Source data —
BEGIN

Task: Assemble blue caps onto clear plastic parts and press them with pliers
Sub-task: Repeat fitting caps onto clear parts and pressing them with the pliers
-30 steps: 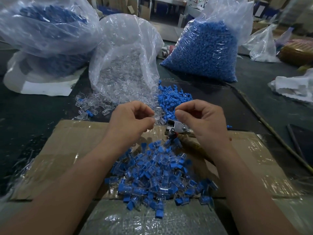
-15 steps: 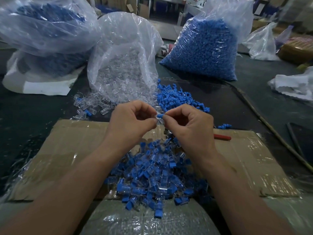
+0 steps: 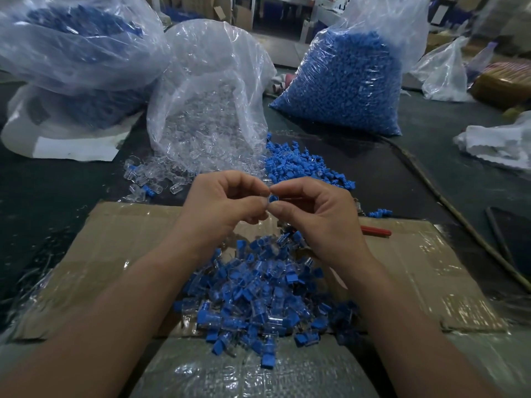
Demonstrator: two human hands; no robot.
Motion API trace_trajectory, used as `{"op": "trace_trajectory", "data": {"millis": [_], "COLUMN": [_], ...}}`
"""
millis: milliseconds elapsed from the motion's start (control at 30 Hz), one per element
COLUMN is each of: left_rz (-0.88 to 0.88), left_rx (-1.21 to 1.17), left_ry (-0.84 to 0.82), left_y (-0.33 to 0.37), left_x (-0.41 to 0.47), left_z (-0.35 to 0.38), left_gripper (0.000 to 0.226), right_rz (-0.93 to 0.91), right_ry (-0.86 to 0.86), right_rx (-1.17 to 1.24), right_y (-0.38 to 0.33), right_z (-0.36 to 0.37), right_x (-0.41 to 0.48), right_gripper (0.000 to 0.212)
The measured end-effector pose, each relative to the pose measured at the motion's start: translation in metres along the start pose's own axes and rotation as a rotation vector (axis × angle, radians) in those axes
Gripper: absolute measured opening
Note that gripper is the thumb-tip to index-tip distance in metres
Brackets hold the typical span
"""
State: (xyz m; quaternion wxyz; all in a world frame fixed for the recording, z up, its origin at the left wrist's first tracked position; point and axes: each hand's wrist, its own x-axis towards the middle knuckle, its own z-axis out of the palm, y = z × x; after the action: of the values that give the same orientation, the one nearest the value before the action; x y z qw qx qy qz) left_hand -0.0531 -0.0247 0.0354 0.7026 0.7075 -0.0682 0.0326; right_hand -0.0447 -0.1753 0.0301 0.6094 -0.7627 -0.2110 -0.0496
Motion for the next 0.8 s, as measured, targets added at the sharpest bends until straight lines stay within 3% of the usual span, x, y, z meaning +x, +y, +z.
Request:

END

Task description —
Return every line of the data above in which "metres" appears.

Reply —
The measured end-effector pose, each relative to the pose measured at the motion's start: translation in metres along the start pose's own axes and rotation as a rotation vector (axis × angle, radians) in those axes
Note that gripper is the thumb-tip to index-tip distance in metres

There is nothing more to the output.